Without any further event, I reached my parents' house at 9 p.m. Saturday. My brother Ryan was there, willing and available to help me move the next day. We went to Sunday service at my dad's church, then joined one of the parishioners and my stepmom (who came along to do some apartment cleaning and to serve lunch). The only other fun thing to report is that I got to experience, for the first time since I bought it 18 years ago, the challenge of moving my Yamaha studio piano up a flight of stairs. At a certain point, I believe its full weight was resting against my breastbone, compressing my rib cage. I thought I was going to asphyxiate.
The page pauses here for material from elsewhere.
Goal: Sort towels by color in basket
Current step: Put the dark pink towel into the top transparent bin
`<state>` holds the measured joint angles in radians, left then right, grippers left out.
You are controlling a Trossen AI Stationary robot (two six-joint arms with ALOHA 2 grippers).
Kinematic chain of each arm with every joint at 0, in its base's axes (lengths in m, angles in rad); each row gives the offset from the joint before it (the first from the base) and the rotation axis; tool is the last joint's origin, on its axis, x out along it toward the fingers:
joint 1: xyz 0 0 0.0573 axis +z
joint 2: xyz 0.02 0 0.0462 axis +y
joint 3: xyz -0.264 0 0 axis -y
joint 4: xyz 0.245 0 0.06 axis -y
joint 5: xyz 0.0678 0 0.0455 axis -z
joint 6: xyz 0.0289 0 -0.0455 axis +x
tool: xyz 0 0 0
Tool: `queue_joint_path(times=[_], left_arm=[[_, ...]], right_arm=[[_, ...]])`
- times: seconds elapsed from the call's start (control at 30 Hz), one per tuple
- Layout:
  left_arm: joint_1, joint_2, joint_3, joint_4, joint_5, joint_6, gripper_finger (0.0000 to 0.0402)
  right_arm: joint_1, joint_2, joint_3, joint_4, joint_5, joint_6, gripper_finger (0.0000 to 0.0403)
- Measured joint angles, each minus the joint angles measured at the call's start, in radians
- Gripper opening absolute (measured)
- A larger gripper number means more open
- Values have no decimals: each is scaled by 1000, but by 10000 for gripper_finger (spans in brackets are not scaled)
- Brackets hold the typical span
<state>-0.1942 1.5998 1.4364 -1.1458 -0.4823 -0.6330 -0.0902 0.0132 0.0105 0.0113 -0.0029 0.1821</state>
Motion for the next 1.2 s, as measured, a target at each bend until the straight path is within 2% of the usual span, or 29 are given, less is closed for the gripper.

Well, that and the fact that we were moving all my worldly possessions, including some awkward and heavy items, up and down a steel ramp while it was pelting down snow - correctly-predicted weather I had hoped to avoid by driving all through Friday night - and the management of my building refused to let us back the truck up across the frozen-solid front lawn so we wouldn't have to muscle everything up the entire length of the front walk. It was slippery, it was messy, yet except for that incident involving the downhill end of the piano and my sternum, the move-in process was miraculously free of horribleness.
There was one more thing to add zest to my first evening in my new town. The management told me the apartment building's parking lot was going to be plowed the next day while I was at work. So, I had to make arrangements to park the Uhaul and its tow dolly somewhere else, and do it that night before I went to bed. Fortunately, the management team at the local Walmart were good sports about letting me park overnight in their lot.
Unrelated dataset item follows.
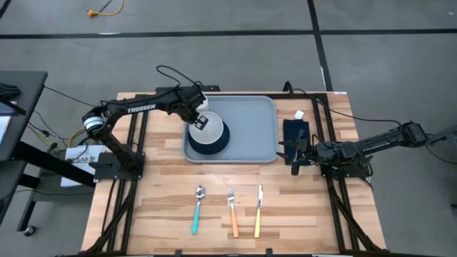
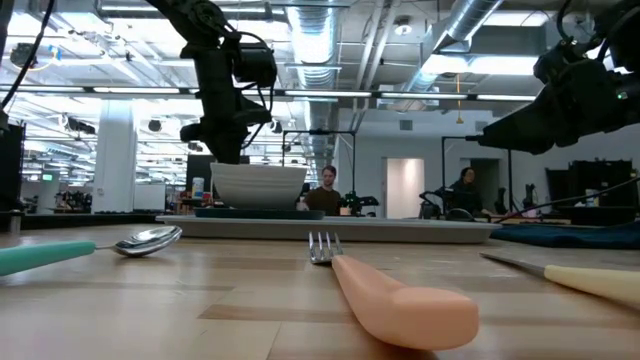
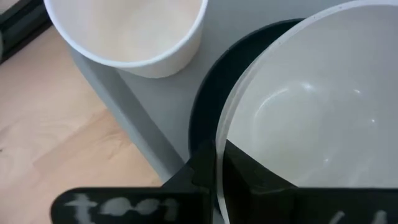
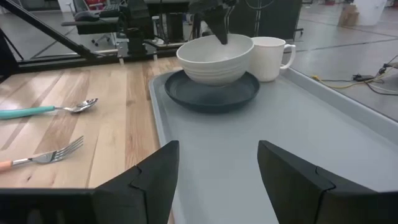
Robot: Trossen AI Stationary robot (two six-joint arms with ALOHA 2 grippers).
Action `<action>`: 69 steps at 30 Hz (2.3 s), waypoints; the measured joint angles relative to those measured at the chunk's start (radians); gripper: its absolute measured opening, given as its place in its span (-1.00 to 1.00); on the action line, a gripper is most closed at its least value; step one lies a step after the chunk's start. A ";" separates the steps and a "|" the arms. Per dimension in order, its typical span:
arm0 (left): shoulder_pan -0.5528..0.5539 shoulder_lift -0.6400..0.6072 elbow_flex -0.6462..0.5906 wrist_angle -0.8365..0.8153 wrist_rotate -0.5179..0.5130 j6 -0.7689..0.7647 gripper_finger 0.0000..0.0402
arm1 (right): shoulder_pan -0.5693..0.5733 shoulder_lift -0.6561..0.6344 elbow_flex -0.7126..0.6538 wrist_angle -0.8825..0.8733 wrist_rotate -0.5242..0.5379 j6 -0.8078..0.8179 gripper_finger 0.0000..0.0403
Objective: Set up tray
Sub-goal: Put the white bowl on the black plate on the gray serving tray
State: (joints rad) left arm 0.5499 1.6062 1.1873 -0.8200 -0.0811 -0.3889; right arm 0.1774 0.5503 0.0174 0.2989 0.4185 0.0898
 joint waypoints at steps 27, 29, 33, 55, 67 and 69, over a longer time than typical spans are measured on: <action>-0.027 0.000 -0.097 0.125 0.023 -0.014 -1.00 | 0.000 0.000 0.000 -0.031 -0.001 0.017 0.05; -0.026 -0.002 -0.097 0.132 0.019 -0.013 -1.00 | 0.000 0.000 0.000 -0.030 -0.001 0.017 0.05; -0.025 -0.005 -0.097 0.132 0.015 -0.008 -1.00 | 0.000 0.000 0.000 -0.030 -0.001 0.018 0.05; -0.024 -0.005 -0.097 0.129 0.009 0.010 -1.00 | 0.000 0.000 0.000 -0.030 -0.002 0.026 0.05; -0.024 -0.006 -0.097 0.130 0.010 0.020 -0.84 | 0.000 0.000 0.000 -0.030 -0.002 0.026 0.05; -0.024 -0.006 -0.097 0.129 0.009 0.036 -0.75 | 0.000 0.000 0.000 -0.030 -0.002 0.025 0.05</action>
State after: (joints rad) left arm 0.5255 1.6005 1.0908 -0.6909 -0.0722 -0.3525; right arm 0.1772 0.5503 0.0174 0.2691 0.4168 0.1150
Uhaul eventually, but very reluctantly, coughed up a $130 refund for my pains - or rather, for the $15 worth of food roadside assistance had promised to reimburse, another $15 for destroying a padlock that had served me faithfully since high school, and $100 just for the sheer aggravation and the delays that almost interfered with my plans to be on time for my first day at the new job. The guy who haggled with me about all this challenged everything I said, actually trying to claim the Des Moines shop replaced my padlock (I remember that they tried, but the lock they had could not be made to fit) and having fits about roadside saying they would pay for my meal (they never do that) and the truck service dude saying, "The only thing keeping this wheel on is the fragments of bearing that are still in there" (you're never supposed to tell a customer something like that, apparently). He didn't even have to live through the trip, and he yelled at me as if I wasn't just telling him what happened.
So, in retrospect, I stand by what I told the manager of my apartment building after I had finished moving in... "I hope I die in this apartment, because I never want to move again."